US Gen. Dwight Eisenhower concluded that a peaceful Germany could be assured only by fracturing Farben's strategic role in the German economy. To this end, Eisenhower proposed the following actions:
* Seize I.G. plants and assets and use them to make reparations to the victims.
* Destroy I.G. plants used exclusively for war production.
* Break up I.G.'s monopoly by dispersing ownership of the remaining plants.
* End I.G.'s interests in global cartels.
* Take over I.G.'s research programs and facilities.
"The same day Eisenhower's recommendations were released to the papers," Borkin writes, "the United States Army announced plans to dynamite three I.G. plants in the American zone... [declaring that] these factories would be `the first of many hundreds... designated for actual destruction.'"
The American military government promulgated a sweeping antitrust law. Companies found to maintain an "excessive concentration of economic power... were to be reorganized and broken up." On June 17, 1947, decartelization began as Farben's holdings in the American zone were broken into 47 independent units.
But Eisenhower's plan was sabotaged in 1947 by a team of 14 US businessmen who objected that the anti-monopoly drive might interfere with the "possible recovery of the economic life of a starving people."
The dismantling of I.G. Farben was halted. The firm's assets were consolidated into three holding companies — Bayer, BASF and Hoechst. In December 1951, when these companies announced their new officers, the names included many former Farben executives.
In September 1955, Friedrich Jaehne, a former war criminal, emerged as the new chairman of Hoechst. In 1956, Fritz ter Meer, a war criminal convicted of both plunder and slavery, became the chair of Bayer's supervisory board.
As Borkin notes: "In 1977, Hoechst, BASF; and Bayer were among the 30 largest industrial companies in the world.... Each one is bigger than I.G. at its zenith."
What's To Be Done?
The late author/activist Richard Grossman has explained how to put law-breaking corporations permanently out of business by seizing their charters of incorporation ["Seize their Charters," Spring '93 EIJ]. The giant tobacco companies are a good place to start.
The tobacco giants should be boycotted.

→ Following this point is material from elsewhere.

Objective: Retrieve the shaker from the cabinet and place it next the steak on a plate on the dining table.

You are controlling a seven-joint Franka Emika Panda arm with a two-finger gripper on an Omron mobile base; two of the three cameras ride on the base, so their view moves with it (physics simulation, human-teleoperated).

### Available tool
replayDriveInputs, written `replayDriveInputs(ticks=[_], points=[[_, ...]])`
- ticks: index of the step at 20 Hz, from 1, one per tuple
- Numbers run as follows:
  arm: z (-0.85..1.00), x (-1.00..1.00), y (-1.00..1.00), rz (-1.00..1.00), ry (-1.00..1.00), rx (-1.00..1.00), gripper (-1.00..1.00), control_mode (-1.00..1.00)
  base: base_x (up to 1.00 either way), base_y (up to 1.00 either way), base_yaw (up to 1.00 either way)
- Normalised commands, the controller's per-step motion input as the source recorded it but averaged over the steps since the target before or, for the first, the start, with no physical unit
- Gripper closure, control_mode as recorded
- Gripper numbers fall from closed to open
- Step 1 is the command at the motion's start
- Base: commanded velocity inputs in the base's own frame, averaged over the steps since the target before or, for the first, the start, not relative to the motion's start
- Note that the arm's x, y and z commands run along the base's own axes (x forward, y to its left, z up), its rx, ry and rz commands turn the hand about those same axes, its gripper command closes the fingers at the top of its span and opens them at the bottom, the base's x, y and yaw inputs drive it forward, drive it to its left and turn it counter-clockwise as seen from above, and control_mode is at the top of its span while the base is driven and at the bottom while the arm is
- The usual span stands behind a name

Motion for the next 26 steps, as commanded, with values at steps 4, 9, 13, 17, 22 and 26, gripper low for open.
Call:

In the case of Philip Morris, this means shunning scores of products including Duracell batteries, Miller beer, Sanka, Yuban, Shake In' Bake, Post cereals, Kool-Aid, Jello-O, Miracle Whip, Cheez Whiz and Velveeta.
Tobacco farmers should be encouraged to grow "substitution crops" — e.g., kenaf for tree-free paper and food for the poor. (The US finances similar anti-drug substitution crop programs for opium farmers in Thailand and cocoa farmers in Peru.)
Genocidal exports of cigarettes targeting kids in Asia and Africa should be banned.
Finally, corporate reparations should be offered to the victims in terms of lifetime medical treatment for tobacco-linked diseases. Seized corporate assets also could finance drug-treatment programs to help people break their addictions to nicotine.